Soooo… I’ve been wanting to poke about with a cluster of sorts for a while. My work has been to build, manage, and deal with large clusters of machines for the past 10+ years. First as the second SRE hired at Twitter within the Mesos/Aurora compute management system, and then as part of Google, building software and systems to build and make large clusters work. But how does one build their own cluster? I mean, I live in San Francisco, and do not have a Hobby Cave to stash a bunch of machines within. Also, if one machine costs $1k, ten of them… well, that’s $10k.

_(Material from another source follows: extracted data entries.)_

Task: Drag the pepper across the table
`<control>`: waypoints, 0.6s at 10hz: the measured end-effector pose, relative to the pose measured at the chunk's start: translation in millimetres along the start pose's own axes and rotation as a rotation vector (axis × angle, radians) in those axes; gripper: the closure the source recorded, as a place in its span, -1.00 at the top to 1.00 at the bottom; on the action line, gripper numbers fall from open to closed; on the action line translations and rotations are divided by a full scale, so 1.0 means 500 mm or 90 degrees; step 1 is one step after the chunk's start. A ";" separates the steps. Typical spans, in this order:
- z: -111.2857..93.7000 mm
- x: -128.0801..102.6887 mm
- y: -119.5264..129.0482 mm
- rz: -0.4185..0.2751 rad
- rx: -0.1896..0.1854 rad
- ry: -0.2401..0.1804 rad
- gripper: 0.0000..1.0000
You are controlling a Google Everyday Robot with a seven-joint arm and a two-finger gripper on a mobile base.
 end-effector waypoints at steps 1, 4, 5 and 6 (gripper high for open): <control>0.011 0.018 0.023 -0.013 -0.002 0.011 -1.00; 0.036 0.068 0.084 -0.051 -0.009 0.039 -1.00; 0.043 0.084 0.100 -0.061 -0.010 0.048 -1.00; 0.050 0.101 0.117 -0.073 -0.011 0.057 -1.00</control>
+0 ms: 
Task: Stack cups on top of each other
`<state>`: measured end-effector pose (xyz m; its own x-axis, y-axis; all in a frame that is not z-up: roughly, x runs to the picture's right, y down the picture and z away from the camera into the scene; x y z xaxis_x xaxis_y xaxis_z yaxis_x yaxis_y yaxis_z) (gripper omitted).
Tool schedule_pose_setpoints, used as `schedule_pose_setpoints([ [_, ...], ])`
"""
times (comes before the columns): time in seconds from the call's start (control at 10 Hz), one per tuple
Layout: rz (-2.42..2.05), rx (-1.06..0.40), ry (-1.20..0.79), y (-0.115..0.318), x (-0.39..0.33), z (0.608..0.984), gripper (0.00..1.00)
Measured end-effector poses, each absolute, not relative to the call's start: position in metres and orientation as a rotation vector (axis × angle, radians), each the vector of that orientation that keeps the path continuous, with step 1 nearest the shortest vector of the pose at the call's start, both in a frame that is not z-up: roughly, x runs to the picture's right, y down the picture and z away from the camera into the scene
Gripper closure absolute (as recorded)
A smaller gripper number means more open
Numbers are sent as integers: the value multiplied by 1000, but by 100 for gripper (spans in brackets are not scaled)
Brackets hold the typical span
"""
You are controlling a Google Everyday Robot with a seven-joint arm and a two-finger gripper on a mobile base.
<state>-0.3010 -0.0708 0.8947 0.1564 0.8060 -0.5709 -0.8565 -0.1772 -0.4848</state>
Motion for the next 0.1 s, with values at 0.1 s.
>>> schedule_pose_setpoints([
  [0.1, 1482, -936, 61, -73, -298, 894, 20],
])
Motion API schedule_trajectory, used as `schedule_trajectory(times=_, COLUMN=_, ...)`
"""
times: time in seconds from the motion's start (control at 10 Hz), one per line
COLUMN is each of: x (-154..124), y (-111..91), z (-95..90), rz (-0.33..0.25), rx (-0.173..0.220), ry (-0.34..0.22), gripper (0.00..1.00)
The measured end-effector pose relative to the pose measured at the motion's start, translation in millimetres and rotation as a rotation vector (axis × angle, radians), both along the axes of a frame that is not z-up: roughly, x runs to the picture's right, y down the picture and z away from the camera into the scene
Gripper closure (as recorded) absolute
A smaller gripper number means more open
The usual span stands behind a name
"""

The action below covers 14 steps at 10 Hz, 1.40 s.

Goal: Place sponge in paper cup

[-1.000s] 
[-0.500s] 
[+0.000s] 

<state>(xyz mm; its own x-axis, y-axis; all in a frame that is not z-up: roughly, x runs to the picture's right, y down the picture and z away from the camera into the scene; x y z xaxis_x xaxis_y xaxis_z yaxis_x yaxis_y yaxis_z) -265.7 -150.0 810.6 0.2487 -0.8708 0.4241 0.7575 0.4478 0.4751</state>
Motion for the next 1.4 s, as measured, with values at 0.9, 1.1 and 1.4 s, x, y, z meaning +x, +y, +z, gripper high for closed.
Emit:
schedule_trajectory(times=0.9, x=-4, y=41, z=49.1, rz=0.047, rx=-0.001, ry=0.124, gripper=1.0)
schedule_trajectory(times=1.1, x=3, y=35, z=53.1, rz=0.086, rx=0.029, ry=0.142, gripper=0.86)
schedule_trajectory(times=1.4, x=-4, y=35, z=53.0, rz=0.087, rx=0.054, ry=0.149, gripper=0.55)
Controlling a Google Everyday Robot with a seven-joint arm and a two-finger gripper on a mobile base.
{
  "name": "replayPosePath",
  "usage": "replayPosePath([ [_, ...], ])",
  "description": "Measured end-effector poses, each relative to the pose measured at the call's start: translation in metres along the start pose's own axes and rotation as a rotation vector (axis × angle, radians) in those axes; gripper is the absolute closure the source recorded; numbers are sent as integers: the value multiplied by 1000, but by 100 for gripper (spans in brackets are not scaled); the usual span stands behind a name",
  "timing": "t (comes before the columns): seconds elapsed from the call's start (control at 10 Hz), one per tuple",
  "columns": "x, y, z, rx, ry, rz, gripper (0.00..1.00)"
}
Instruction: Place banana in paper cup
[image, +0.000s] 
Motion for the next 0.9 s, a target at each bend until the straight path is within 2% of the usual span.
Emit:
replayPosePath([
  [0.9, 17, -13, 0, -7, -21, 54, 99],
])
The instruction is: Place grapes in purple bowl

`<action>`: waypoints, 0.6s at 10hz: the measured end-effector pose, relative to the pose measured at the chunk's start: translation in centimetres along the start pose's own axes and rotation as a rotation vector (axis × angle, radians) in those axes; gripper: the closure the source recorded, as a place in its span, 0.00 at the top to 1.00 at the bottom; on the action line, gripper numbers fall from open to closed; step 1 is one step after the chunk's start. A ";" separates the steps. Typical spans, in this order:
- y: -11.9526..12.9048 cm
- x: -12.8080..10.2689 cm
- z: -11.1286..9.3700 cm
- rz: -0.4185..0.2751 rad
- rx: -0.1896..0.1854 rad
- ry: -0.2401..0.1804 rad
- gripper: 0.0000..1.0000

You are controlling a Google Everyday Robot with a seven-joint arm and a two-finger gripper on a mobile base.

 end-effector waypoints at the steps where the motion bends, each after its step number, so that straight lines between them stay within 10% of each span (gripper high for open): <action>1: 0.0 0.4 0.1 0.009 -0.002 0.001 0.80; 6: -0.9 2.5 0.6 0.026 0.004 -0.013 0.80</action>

Enter “Cloud Computing”; the answer to all things compute. Right? Well, on some level, you can spin up (and down, remember, turn things off when you’re not using them!) quickly. Using whatever cloud provider’s pricing calculator you want to use, say Google Cloud, let’s toss in 10 nodes of compute, each with 2 virtual CPUs, 16GB of RAM, and 32GB of “disk”. Once we hit the calculate button, we end up with a price tag close to $700 per month. Of course, this is for 24/7 use… dropping this down to say 2 hours per day, we’re down to a much more reasonable $87/month. Not bad. But… you’d better not forget to turn that cluster down when you’re not tinkering. Of course, there are any number of cloud products on offering that will help you manage a cluster of machines, scale and shrink them as necessary. However, most of them are not optimized to save you money, but to optimize your ability to scale and offer a reliable service to your customers.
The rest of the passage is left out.